The next day, the Sheriff and Shurkin find Brady, Claire, and Duncan and pick them up on their boat. Soon after, Flat Dog finds them. Shurkin is knocked into the water and eaten before the Sheriff is also killed. With the boat's engine broken, the survivors swim to land. Claire finally discovers Flat Dog's last egg in her bag, and the group uses it as bait to lure her to them so they can kill it. As Flat Dog arrives, Duncan attempts to kill her. However, he is quickly swallowed whole, only to be regurgitated moments later due to being covered in bug-spray. Claire gives Flat Dog the egg, which hatches into a baby crocodile, before she returns to her nest, leaving Claire, Princess, Brady, and Duncan free to escape.

==Production==
Producer Frank DeMartini said that, with Crocodile, director Tobe Hooper was "trying to [...] recapture the fright of" The Texas Chain Saw Massacre. Hooper agreed, saying, "It's the 25th anniversary of the first Chain Saw, and I really wanted to create an atmosphere that will wind you up like that"; although he also stated, "Stylistically, I'm going for an entirely different look from anything I've ever done, or anything you'd expect me to do." Noting that the movie was his second about crocodiles, after Eaten Alive, he described Crocodile as a campfire film with a "mythological background. There's a legend connected with it. Every town in America seems to have some story of [a] lake or woods with a monster in it." He compared the characters to those in Deliverance, as Crocodile also becomes about survival.
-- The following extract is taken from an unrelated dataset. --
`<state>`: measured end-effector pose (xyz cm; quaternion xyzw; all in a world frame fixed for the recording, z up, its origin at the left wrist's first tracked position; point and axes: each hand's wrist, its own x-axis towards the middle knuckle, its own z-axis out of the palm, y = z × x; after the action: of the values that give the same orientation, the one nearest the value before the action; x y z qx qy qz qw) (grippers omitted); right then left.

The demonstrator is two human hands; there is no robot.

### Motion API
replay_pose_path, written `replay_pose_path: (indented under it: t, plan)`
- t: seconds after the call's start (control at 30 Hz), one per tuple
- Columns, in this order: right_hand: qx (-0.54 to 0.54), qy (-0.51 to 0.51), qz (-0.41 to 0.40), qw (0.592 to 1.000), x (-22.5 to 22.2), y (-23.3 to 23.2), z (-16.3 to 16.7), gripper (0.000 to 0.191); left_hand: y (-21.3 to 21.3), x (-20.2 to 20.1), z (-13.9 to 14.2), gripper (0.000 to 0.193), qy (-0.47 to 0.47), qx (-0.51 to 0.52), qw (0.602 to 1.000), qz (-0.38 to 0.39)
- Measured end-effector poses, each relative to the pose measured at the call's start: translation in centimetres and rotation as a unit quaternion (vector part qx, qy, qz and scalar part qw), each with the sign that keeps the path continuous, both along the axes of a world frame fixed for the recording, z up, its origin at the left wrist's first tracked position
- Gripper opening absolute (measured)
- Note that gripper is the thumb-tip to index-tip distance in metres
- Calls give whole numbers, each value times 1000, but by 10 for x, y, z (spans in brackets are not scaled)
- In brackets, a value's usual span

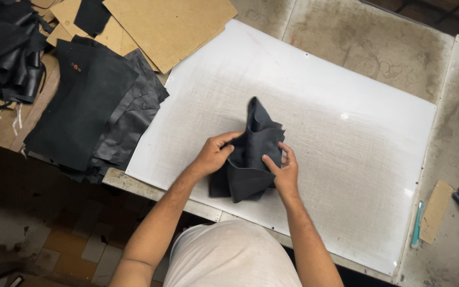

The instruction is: The person lays out large black leather hides on a table, places cardboard templates on them, and uses a utility knife to cut the leather into rectangular pieces. The person then stacks the cut pieces and organizes the remaining hides.

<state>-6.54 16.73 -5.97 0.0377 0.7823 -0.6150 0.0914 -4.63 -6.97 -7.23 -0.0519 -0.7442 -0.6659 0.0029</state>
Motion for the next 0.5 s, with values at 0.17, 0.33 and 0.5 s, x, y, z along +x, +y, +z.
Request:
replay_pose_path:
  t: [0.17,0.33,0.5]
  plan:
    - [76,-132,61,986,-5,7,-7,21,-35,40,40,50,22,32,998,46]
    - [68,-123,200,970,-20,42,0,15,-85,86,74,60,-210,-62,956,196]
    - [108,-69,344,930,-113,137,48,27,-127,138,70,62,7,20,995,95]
According to DeMartini, casting director Cathy Henderson-Martin auditioned two thousand people, narrowing the pool down to a few hundred who met with Hooper and DeMartini.

The screenplay was written by Michael D. Weiss, Adam Gierasch, and Jace Anderson. Thomas Crow of Fangoria stated that Hooper had "tinkered with" the script. Hooper said, "On paper, something may look good, but things change. Speaking in broad strokes, we've been reshaping some of the dialogue [to suit the actors]. The idea on the page will certainly get to the screen, but I'm aiming for spontaneity."

==Release==
Crocodile was released directly to DVD on August 26, 2000. It was rereleased by Trimark on October 9, 2001, as part of a DVD box set that also included King Cobra, Octopus, and Spiders.

==Reception==
On review aggregator Rotten Tomatoes, Crocodile holds an approval rating of 25% based on 4 reviews.
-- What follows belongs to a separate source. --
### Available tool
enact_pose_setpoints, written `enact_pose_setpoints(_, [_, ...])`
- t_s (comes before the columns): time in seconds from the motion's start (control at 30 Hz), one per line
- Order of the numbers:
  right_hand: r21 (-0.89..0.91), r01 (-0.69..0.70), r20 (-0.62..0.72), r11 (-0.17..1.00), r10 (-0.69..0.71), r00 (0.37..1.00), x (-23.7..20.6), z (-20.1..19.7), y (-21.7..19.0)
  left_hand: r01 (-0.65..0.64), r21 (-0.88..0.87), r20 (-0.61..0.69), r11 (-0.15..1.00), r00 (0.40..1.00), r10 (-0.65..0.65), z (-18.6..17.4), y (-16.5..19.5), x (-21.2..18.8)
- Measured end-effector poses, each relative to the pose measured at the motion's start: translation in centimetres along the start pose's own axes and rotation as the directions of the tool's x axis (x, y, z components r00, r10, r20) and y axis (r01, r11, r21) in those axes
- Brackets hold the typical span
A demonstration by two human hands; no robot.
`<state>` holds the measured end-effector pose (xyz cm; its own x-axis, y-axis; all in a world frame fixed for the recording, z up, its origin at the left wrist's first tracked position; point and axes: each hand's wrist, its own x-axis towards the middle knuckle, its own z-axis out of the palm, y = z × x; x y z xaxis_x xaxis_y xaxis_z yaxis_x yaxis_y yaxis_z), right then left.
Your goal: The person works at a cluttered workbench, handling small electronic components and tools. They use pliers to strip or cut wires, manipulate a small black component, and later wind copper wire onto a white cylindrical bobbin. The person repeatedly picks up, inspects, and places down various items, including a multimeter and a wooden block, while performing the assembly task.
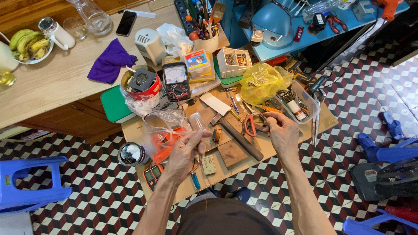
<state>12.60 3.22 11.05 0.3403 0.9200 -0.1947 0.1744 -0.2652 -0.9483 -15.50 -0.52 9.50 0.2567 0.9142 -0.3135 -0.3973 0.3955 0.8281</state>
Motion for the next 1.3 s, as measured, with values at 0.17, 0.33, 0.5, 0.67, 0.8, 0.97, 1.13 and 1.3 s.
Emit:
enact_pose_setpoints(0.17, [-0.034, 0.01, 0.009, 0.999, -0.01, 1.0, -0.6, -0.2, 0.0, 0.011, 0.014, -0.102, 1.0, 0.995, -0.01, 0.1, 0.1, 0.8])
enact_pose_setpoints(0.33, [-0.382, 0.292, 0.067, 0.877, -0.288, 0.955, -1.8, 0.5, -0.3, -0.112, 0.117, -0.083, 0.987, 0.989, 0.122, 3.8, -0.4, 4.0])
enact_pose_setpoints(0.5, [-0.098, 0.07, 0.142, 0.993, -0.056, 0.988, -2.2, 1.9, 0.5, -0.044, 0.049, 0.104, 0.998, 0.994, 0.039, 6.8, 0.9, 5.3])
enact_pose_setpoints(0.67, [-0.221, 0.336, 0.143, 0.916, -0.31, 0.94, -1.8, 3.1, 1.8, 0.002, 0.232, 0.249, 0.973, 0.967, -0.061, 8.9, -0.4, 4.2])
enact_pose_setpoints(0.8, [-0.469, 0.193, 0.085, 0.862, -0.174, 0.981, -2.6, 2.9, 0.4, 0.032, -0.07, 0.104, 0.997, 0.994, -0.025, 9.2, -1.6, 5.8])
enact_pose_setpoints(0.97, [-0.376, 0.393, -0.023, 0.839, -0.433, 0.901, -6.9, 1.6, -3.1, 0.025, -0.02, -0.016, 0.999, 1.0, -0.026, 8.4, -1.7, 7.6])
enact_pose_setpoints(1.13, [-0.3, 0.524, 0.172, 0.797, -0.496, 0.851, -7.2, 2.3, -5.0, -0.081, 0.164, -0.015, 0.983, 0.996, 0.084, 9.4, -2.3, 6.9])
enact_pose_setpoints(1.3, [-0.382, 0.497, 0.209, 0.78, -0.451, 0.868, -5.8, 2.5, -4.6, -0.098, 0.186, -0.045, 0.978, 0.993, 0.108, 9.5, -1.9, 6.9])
In a contemporary review, Joseph O'Brien of Rue Morgue wrote, "There are occasional flashes of Hooper's brand of weirdness", noting a scene where a crocodile hunter attacks the beast that killed his father. O'Brien added that the film was like an episode of "Dawson's Creek where most of the cast are munched by a big reptile; a not-unrewarding experience if viewed in this light. [...] Ultimately though, even the good bits are only good enough to make you wish you were watching Alligator or maybe even Lake Placid instead." Will Wilson of Deep Red gave the movie one out of four, stating that "the degree to which Tobe Hooper continues to mar his early cinematic legacy is alarming. His once imposing filmic reputation suffers another deadly blow with this stuff, an as by-the-numbers film as one can get." Wilson wrote that "arguing that Hooper has lost it is rather a redundant point. We all know he has. It is just how far he has plummeted that is shocking."
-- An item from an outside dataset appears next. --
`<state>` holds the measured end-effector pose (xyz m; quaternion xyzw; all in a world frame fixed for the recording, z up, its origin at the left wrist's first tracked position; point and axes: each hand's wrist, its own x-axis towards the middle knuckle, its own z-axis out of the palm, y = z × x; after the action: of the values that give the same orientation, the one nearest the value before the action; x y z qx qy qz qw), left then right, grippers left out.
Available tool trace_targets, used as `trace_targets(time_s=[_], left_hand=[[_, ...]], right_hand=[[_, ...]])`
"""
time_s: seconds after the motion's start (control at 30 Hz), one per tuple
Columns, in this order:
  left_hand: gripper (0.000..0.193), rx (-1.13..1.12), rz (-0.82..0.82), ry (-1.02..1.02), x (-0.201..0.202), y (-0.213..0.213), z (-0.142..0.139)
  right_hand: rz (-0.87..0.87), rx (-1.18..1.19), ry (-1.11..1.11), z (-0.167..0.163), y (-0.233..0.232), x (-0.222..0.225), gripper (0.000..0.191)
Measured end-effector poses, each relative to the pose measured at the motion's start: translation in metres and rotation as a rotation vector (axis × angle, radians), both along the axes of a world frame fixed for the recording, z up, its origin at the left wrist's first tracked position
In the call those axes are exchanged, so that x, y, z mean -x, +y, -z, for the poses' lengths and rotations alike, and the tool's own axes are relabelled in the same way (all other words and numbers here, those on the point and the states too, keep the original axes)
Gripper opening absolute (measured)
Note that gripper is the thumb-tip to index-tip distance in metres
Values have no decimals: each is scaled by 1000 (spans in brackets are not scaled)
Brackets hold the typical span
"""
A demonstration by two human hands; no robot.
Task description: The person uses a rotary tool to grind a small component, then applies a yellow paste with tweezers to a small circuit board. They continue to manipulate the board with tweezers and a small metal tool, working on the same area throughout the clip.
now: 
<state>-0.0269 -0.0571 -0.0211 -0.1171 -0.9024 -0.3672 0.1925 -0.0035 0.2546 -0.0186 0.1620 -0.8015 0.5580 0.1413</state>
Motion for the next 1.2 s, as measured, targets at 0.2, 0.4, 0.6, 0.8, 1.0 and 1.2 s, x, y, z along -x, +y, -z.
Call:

Matthew Chernov of Variety would later place Crocodile eighth on a list of the top ten alligator films, noting it was not as strong as Eaten Alive, but had a "cheesy charm that's undeniable", and was better than the "SyFy Channel movies it occasionally resembles [...] Despite some dodgy CGI effects, Hooper's talent behind the camera shines through."

==Sequel==
Nu Image would produce a sequel, Crocodile 2: Death Swamp. The film's director, Gary Jones, said the second film is "not really a sequel. It doesn't follow the plotline, characters, or anything. It's a totally new story, except that one of the characters happens to be a crocodile."